Odblokowano 50 mln euro unijnej dotacji dla polskich firm
REKLAMA
Biznesmen w czerwcu ub.r dostał decyzję o przyznaniu dotacji. Zgodnie z przepisami całe pieniądze na inwestycję na początku wyłożył z własnej kieszeni. Po wysłaniu rachunków miał dostać zwrot. - Przed wysłaniem faktur zadzwoniłem jednak do Ministerstwa Rozwoju Regionalnego, aby zapytać, jak długo będę czekał na przelew. Usłyszałem, że nie wiadomo, bo nie mają konta - żali się przedsiębiorca. Zapewnia, że na zakup linii wziął kredyt bankowy i każdego dnia narastają mu odsetki. - Przez zaniedbania urzędników będę musiał jeszcze do tej dotacji dopłacić - tłumaczy. W podobnej sytuacji są inni polscy przedsiębiorcy.
Za finansowanie projektów (m.in. na zakup nowych maszyn), z których chciał skorzystać wielkopolski biznesmen, odpowiada Sektorowy Program Operacyjny Wzrost Konkurencyjności Przedsiębiorstw Działanie 2.3. Problemy z wypłatą dotyczą też Sektorowego Programu Operacyjnego Transport (dotacje na rozwój komunikacji), Rozwoju Zasobów Ludzkich (szkolenia pracownicze) oraz programu Equal, z którego korzystają organizacje pozarządowe. Na wszystkie te programy Polska dostała 4,1 mld euro spośród wszystkich 12,8 mld euro, które UE dała nam na lata 2004-06.
Do grudnia tymi programami zarządzało Ministerstwo Gospodarki. Jednak od 1 stycznia br. programy przeniesiono pod kuratelę resortu rozwoju regionalnego. I zaczął się kłopot.
Działające bowiem od początku listopada, ministerstwo wciąż nie ma bowiem konta na unijne dotacje. Nie może więc dostać pieniędzy i dalej przekazywać je do firm.
Resort rozwoju regionalnego może założyć rachunek bankowy jedynie w Narodowym Banku Polskim. - Wszelkie dokumenty w tej sprawie przesłaliśmy do NBP. Naszą umowę z bankiem musi jednak zatwierdzić Ministerstwo Finansów i tam proszę dzwonić - mówi rzecznik Ministerstwa Rozwoju Regionalnego Agnieszka Jankowska. Przyznaje, że z powodu zamieszania od stycznia przedsiębiorcy nie mogą dostać ok. 50 mln euro unijnych dotacji.
Beata Rudzka z departamentu instytucji płatniczych Ministerstwa Finansów zapewnia, że resort ma obowiązek sprawdzić, czy umowa NBP z MRR jest zgodna z prawem i czy resort rozwoju przy podpisywaniu umowy wynegocjował dobre warunki (chodzi m.in. o oprocentowanie).
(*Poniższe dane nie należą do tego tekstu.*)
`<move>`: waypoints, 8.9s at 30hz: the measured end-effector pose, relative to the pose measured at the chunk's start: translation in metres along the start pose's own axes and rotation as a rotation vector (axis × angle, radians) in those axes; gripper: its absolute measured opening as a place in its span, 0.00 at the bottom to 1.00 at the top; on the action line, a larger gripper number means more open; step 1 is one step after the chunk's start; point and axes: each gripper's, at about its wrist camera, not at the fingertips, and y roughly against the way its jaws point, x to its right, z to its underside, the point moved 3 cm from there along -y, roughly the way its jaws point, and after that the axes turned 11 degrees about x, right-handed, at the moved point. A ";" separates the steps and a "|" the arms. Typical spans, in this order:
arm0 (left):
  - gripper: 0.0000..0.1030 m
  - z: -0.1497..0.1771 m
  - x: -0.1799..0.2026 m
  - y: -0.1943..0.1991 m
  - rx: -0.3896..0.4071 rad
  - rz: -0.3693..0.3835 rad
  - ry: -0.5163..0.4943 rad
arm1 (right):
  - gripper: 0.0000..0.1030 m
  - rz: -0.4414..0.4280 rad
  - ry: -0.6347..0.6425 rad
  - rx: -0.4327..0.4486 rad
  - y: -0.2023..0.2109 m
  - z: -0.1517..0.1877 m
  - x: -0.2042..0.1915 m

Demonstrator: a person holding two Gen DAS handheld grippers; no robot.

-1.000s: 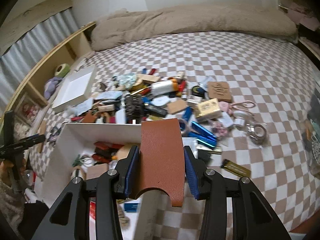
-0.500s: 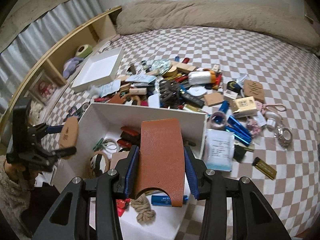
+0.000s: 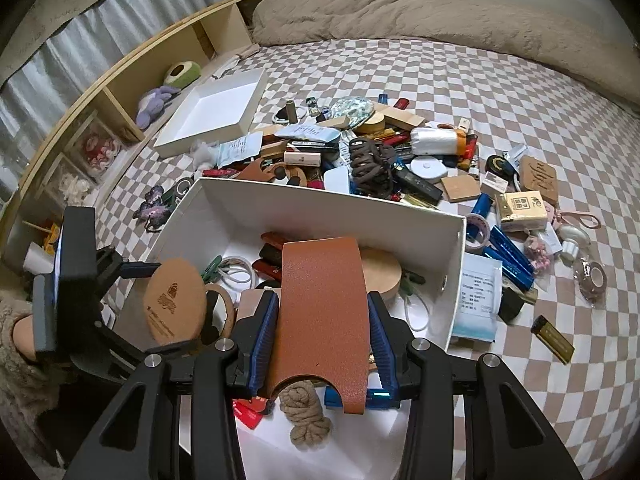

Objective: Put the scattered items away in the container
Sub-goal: 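Release the coaster into the box with the left tool while the right tool releases the leather strip, then raise both open tools out of the white box, then move the left tool to the crocheted butterfly while the right tool approaches the gold lighter, then grasp the crocheted butterfly with the left tool while the right tool grasps the gold lighter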

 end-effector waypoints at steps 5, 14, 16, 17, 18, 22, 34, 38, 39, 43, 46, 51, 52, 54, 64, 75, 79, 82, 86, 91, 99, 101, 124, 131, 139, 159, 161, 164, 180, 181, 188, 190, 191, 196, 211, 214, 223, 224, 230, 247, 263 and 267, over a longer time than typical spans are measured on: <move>0.99 0.008 0.006 -0.009 -0.035 0.009 -0.034 | 0.43 -0.005 0.013 -0.029 -0.006 0.006 -0.003; 1.00 0.000 -0.001 -0.002 0.002 0.034 0.015 | 0.43 -0.034 0.047 -0.083 -0.014 0.017 -0.010; 1.00 -0.005 -0.006 0.004 0.031 0.033 0.037 | 0.43 -0.056 0.079 -0.106 -0.017 0.022 -0.016; 1.00 -0.006 -0.008 0.007 0.042 0.032 0.044 | 0.43 -0.067 0.099 -0.123 -0.018 0.026 -0.020; 1.00 -0.009 -0.010 0.010 0.055 0.030 0.052 | 0.43 -0.077 0.120 -0.141 -0.020 0.029 -0.024; 1.00 -0.018 -0.020 0.024 0.112 0.025 0.088 | 0.43 -0.119 0.207 -0.217 -0.028 0.047 -0.039; 1.00 -0.024 -0.034 0.035 0.158 0.048 0.127 | 0.43 -0.231 0.452 -0.412 -0.052 0.086 -0.092; 1.00 -0.025 -0.035 0.036 0.163 0.055 0.131 | 0.43 -0.261 0.511 -0.450 -0.064 0.090 -0.110; 1.00 -0.025 -0.035 0.036 0.162 0.053 0.127 | 0.43 -0.268 0.522 -0.453 -0.067 0.089 -0.114; 1.00 -0.020 -0.038 0.033 0.152 0.052 0.117 | 0.43 -0.285 0.552 -0.459 -0.076 0.088 -0.117; 1.00 -0.016 -0.039 0.031 0.145 0.058 0.113 | 0.57 -0.271 0.543 -0.474 -0.082 0.090 -0.109; 1.00 -0.013 -0.040 0.031 0.144 0.056 0.109 | 0.75 -0.204 0.527 -0.435 -0.081 0.083 -0.085; 1.00 -0.012 -0.040 0.031 0.144 0.056 0.109 | 0.75 -0.197 0.532 -0.436 -0.080 0.084 -0.082; 1.00 -0.013 -0.041 0.031 0.144 0.056 0.109 | 0.75 -0.180 0.552 -0.436 -0.078 0.087 -0.077; 1.00 -0.018 -0.038 0.032 0.150 0.054 0.097 | 0.76 -0.139 0.553 -0.413 -0.070 0.085 -0.066; 1.00 -0.020 -0.040 0.033 0.155 0.037 0.105 | 0.86 -0.115 0.535 -0.330 -0.052 0.073 -0.062; 1.00 -0.022 -0.039 0.035 0.168 0.042 0.105 | 1.00 -0.097 0.517 -0.265 -0.047 0.065 -0.069; 1.00 -0.023 -0.038 0.036 0.174 0.044 0.104 | 1.00 -0.078 0.493 -0.236 -0.043 0.061 -0.068; 1.00 -0.026 -0.037 0.038 0.183 0.043 0.102 | 1.00 -0.067 0.455 -0.203 -0.042 0.050 -0.066; 1.00 -0.029 -0.036 0.041 0.194 0.042 0.109 | 1.00 -0.041 0.423 -0.166 -0.038 0.042 -0.062; 1.00 -0.036 -0.045 0.051 0.255 0.007 0.137 | 1.00 0.041 0.361 -0.029 -0.020 0.020 -0.049; 1.00 -0.037 -0.050 0.053 0.271 -0.006 0.148 | 1.00 0.060 0.338 0.004 -0.017 0.015 -0.044; 1.00 -0.043 -0.095 0.064 0.385 -0.103 0.259 | 1.00 0.253 0.183 0.325 0.038 -0.014 0.014; 1.00 -0.044 -0.101 0.067 0.401 -0.116 0.276 | 1.00 0.303 0.181 0.337 0.042 -0.011 0.031; 1.00 -0.042 -0.113 0.068 0.406 -0.138 0.316 | 1.00 0.363 0.133 0.384 0.056 -0.011 0.058; 1.00 -0.002 -0.176 0.064 0.411 -0.299 0.338 | 1.00 0.542 0.009 0.385 0.074 0.004 0.144; 1.00 0.002 -0.184 0.063 0.407 -0.311 0.353 | 1.00 0.553 -0.004 0.368 0.072 0.006 0.151; 1.00 0.009 -0.196 0.060 0.400 -0.323 0.379 | 1.00 0.551 -0.054 0.341 0.071 0.009 0.162; 1.00 0.044 -0.248 0.030 0.285 -0.367 0.511 | 1.00 0.503 -0.247 0.197 0.054 0.044 0.210; 1.00 0.046 -0.251 0.027 0.278 -0.366 0.513 | 1.00 0.496 -0.257 0.191 0.053 0.046 0.212; 1.00 0.064 -0.269 -0.002 0.210 -0.380 0.525 | 1.00 0.475 -0.290 0.147 0.036 0.061 0.226; 1.00 0.069 -0.274 -0.009 0.195 -0.380 0.533 | 1.00 0.472 -0.292 0.140 0.031 0.064 0.229; 1.00 0.071 -0.277 -0.012 0.192 -0.376 0.539 | 1.00 0.470 -0.296 0.140 0.029 0.066 0.230; 1.00 0.078 -0.288 -0.023 0.194 -0.392 0.533 | 1.00 0.463 -0.311 0.127 0.013 0.070 0.235; 1.00 0.063 -0.294 -0.054 0.193 -0.402 0.369 | 1.00 0.438 -0.487 0.051 -0.010 0.084 0.269; 1.00 0.055 -0.290 -0.062 0.167 -0.392 0.310 | 1.00 0.445 -0.609 0.008 -0.012 0.092 0.281; 1.00 0.045 -0.296 -0.080 0.103 -0.399 0.260 | 1.00 0.508 -0.638 -0.076 -0.023 0.090 0.271; 1.00 0.047 -0.299 -0.084 0.083 -0.391 0.270 | 1.00 0.526 -0.626 -0.085 -0.025 0.090 0.268; 1.00 0.051 -0.308 -0.090 0.044 -0.341 0.345 | 0.79 0.572 -0.575 -0.113 -0.034 0.083 0.262; 0.22 0.065 -0.326 -0.060 0.105 -0.296 0.451 | 0.79 0.480 -0.461 -0.087 -0.019 0.072 0.246; 0.16 0.078 -0.320 -0.033 0.119 -0.283 0.527 | 0.79 0.399 -0.444 -0.009 -0.002 0.049 0.226; 0.16 0.070 -0.315 -0.019 0.164 -0.256 0.538 | 0.79 0.346 -0.489 0.032 0.009 0.042 0.224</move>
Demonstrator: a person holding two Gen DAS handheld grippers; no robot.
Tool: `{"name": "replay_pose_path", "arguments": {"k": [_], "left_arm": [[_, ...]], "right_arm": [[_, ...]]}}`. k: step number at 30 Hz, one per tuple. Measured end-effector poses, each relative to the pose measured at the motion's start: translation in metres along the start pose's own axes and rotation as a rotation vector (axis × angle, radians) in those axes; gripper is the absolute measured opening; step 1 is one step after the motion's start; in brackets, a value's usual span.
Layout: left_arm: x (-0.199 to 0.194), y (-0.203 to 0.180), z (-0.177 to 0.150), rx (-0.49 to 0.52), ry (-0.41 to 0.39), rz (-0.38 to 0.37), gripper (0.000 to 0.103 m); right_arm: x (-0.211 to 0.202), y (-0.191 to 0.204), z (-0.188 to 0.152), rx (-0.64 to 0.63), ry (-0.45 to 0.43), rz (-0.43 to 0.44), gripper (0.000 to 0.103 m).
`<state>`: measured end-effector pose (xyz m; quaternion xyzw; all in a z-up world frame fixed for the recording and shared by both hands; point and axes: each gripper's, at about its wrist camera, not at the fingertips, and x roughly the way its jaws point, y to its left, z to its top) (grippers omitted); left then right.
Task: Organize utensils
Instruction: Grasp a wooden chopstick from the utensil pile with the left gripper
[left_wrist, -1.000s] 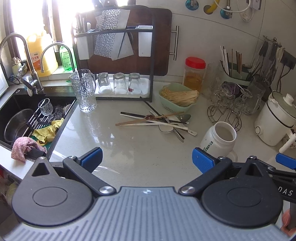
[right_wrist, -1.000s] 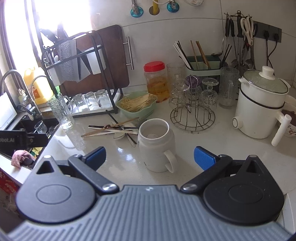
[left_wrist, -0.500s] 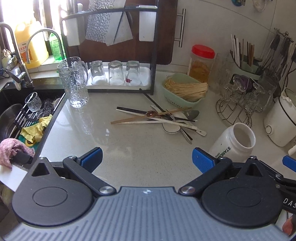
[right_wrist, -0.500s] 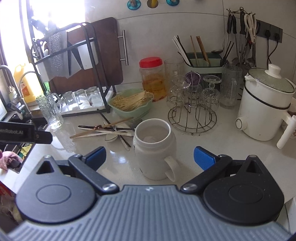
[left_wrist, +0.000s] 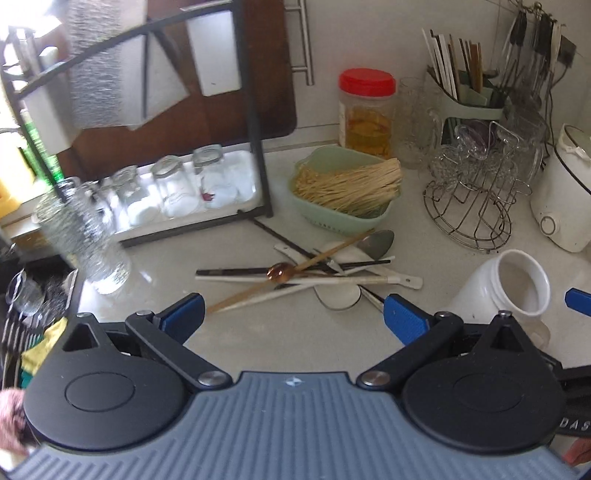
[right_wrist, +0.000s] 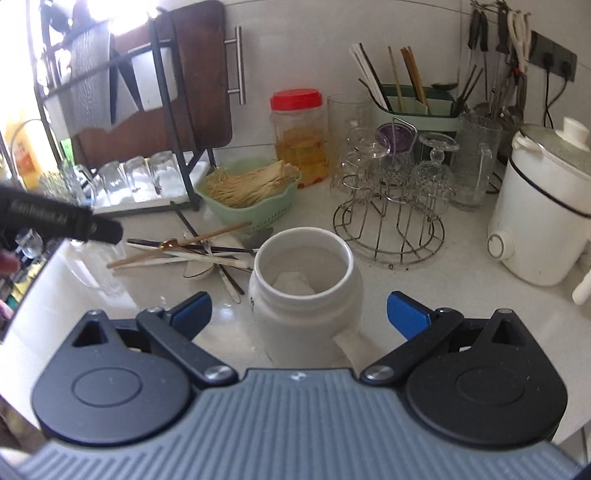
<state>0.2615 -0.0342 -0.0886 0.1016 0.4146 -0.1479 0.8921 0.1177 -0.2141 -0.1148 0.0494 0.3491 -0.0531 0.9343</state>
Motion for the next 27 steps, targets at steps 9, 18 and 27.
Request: {"name": "replay_pose_path", "arguments": {"k": [9, 18, 27], "left_arm": [[0.05, -0.01, 0.014, 0.116, 0.052, -0.083, 0.103], [0.082, -0.017, 0.025, 0.227, 0.045, -0.147, 0.103], [0.12, -0.011, 0.042, 0.238, 0.073, -0.235, 0.09]], "right_arm": [[0.027, 0.009, 0.001, -0.034, 0.025, -0.067, 0.101], [0.046, 0.013, 0.0, -0.042, 0.054, -0.118, 0.091], [0.049, 0.016, 0.001, -0.048, 0.06, -0.122, 0.09]]}}
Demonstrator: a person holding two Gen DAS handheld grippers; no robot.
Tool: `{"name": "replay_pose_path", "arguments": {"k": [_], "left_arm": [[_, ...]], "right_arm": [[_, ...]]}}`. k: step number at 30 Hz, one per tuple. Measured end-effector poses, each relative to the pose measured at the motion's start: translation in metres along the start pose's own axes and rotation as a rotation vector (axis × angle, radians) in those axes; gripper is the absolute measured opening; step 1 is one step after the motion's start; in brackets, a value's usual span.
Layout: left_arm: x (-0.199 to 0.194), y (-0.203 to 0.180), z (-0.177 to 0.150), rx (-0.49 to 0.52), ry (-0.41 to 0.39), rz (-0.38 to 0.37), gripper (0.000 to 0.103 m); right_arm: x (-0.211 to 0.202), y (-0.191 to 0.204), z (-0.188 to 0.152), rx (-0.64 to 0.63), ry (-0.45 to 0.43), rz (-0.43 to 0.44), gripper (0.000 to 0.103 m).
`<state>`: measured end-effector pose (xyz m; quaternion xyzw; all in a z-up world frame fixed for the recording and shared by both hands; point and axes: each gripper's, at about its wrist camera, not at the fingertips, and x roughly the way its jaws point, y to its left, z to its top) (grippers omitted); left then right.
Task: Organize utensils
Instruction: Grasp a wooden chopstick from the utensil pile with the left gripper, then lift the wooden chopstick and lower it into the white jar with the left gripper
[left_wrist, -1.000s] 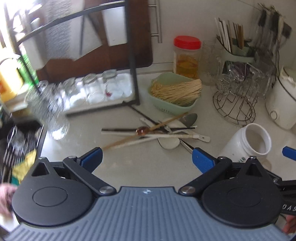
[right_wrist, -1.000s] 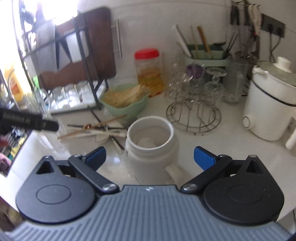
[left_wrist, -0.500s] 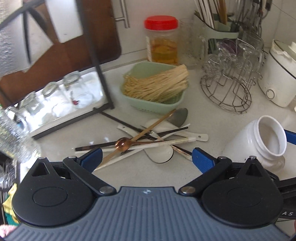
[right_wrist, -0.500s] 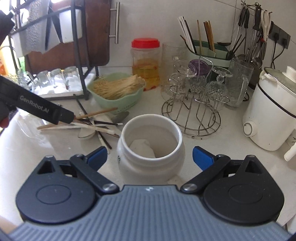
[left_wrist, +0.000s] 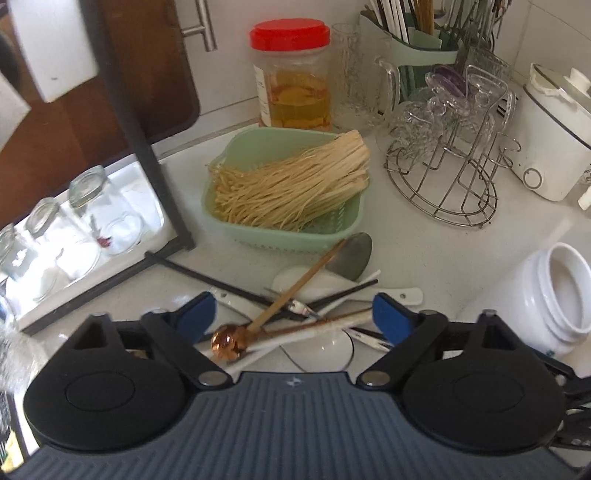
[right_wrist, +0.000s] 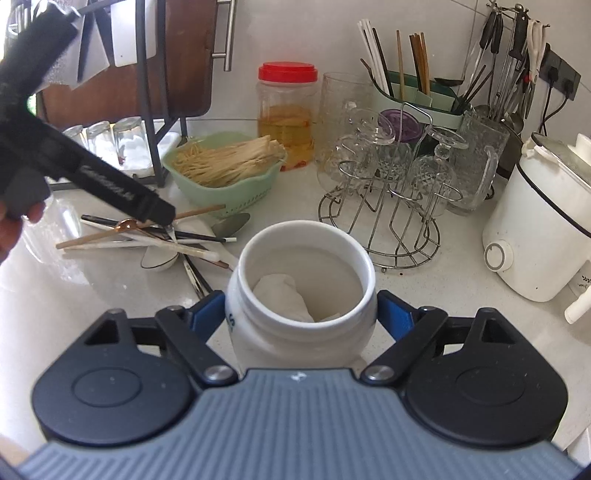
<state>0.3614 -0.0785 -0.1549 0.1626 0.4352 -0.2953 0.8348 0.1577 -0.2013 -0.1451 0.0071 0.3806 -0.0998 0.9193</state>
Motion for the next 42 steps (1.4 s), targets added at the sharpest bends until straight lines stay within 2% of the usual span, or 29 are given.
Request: {"name": "replay_pose_path", "arguments": {"k": [4, 6, 17, 19, 21, 30, 42], "left_arm": [[0.018, 0.002, 0.006, 0.055, 0.014, -0.023, 0.078], [0.027, 0.003, 0.009, 0.075, 0.027, -0.046, 0.066], [0.06, -0.007, 0.021, 0.168, 0.043, -0.093, 0.038], [0.06, -0.01, 0.023, 0.185, 0.033, -0.085, 0.031], [0.059, -0.013, 0.024, 0.203, 0.026, -0.074, 0.019], [0.036, -0.021, 0.015, 0.196, -0.006, -0.02, 0.012], [-0.041, -0.025, -0.017, 0.019, -0.104, 0.012, 0.005]], "right_arm": [[0.0, 0.0, 0.001, -0.001, 0.003, -0.001, 0.09], [0.0, -0.001, 0.001, 0.0, 0.004, 0.0, 0.09], [0.001, 0.0, 0.001, -0.005, 0.005, -0.001, 0.09], [0.001, 0.0, 0.001, -0.007, 0.005, 0.0, 0.09], [0.0, -0.001, 0.001, -0.006, 0.006, 0.002, 0.09], [-0.003, -0.003, -0.001, -0.022, 0.003, 0.025, 0.09], [-0.012, 0.002, -0.009, -0.065, -0.019, 0.077, 0.09]]}}
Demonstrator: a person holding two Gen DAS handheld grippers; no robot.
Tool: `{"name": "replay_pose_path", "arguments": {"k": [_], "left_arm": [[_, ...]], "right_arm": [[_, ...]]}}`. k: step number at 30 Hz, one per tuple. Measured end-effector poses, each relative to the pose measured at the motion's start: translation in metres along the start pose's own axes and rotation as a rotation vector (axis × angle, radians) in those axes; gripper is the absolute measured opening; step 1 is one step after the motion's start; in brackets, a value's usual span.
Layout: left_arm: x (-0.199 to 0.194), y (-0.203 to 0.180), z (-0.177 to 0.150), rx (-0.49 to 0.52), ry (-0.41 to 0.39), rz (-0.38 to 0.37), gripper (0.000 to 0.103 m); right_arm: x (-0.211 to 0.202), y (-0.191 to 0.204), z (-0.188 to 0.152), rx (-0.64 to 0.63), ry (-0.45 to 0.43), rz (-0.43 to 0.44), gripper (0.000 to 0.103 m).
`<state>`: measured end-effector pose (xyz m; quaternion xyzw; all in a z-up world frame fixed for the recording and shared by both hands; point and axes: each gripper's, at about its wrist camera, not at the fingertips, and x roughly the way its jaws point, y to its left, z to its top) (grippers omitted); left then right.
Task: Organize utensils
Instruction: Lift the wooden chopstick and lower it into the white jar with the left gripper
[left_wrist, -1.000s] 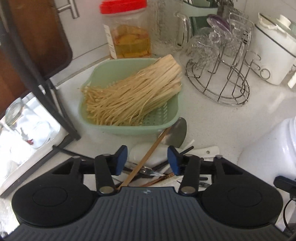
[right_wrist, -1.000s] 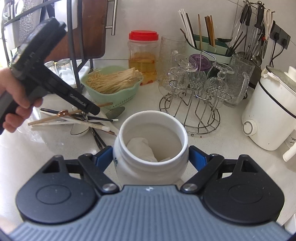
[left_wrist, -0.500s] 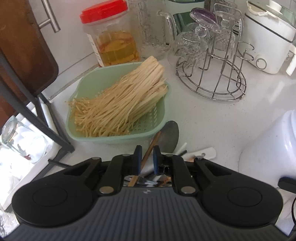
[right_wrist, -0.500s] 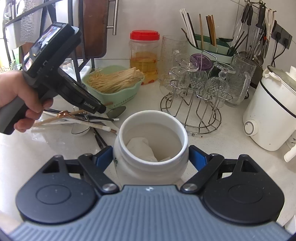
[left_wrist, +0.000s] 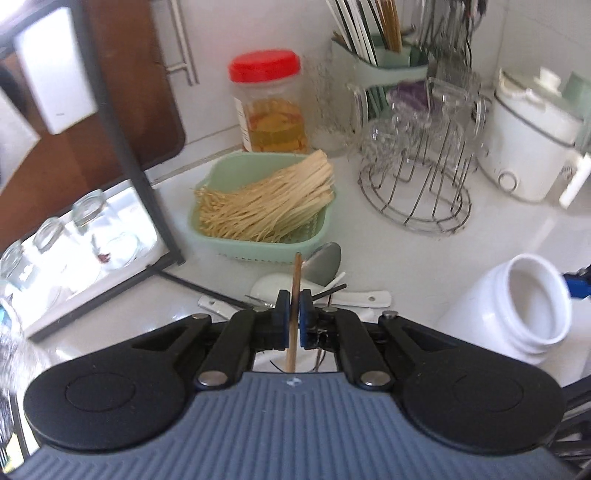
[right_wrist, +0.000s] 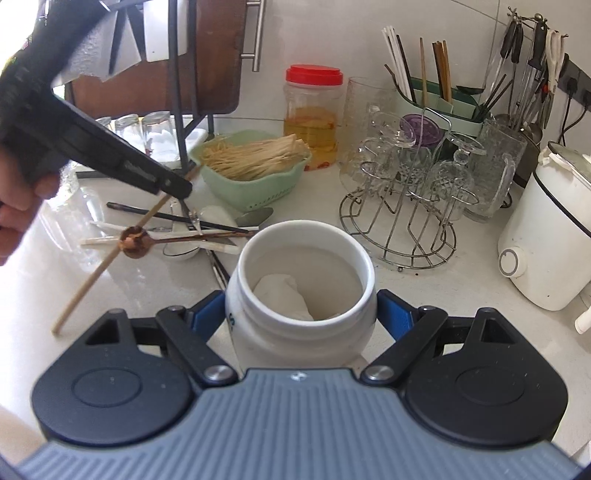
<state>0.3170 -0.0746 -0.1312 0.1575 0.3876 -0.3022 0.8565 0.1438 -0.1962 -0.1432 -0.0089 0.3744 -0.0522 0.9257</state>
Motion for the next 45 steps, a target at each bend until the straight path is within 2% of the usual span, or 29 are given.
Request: {"name": "replay_pose_path", "arguments": {"k": [12, 21, 33, 45], "left_arm": [[-0.077, 0.004, -0.032, -0.182, -0.071, 0.017, 0.005], [-0.117, 0.008, -0.035, -0.274, -0.143, 0.0, 0.005], [-0.131, 0.008, -0.03, -0.302, -0.197, -0.028, 0.005], [-0.158, -0.005, 0.019, -0.227, -0.325, -0.113, 0.005]], "right_arm": [[-0.004, 0.006, -0.004, -0.026, -0.006, 0.029, 0.09], [-0.01, 0.017, -0.006, -0.045, 0.012, 0.049, 0.09], [-0.02, 0.034, -0.013, -0.065, 0.002, 0.065, 0.09], [-0.02, 0.035, -0.013, -0.061, 0.008, 0.056, 0.09]]}}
- W przekazanych nam dokumentach było wiele błędów, które musieliśmy poprawić. Już jednak zaakceptowaliśmy umowę i pieniądze będą mogły trafiać do Ministerstwa Rozwoju, a stamtąd do firm - zapewnia Rudzka.
Według niej Ministerstwo Rozwoju Regionalnego już w listopadzie mogło przewidzieć, że konto będzie mu potrzebne. - Nie śpieszyli się jednak i mogą mieć pretensje tylko do siebie - dodaje Rudzka
Decyzja resortu finansów oznacza, że pieniądze zaczną być wypłacane przedsiębiorcom prawdopodobnie już od jutra.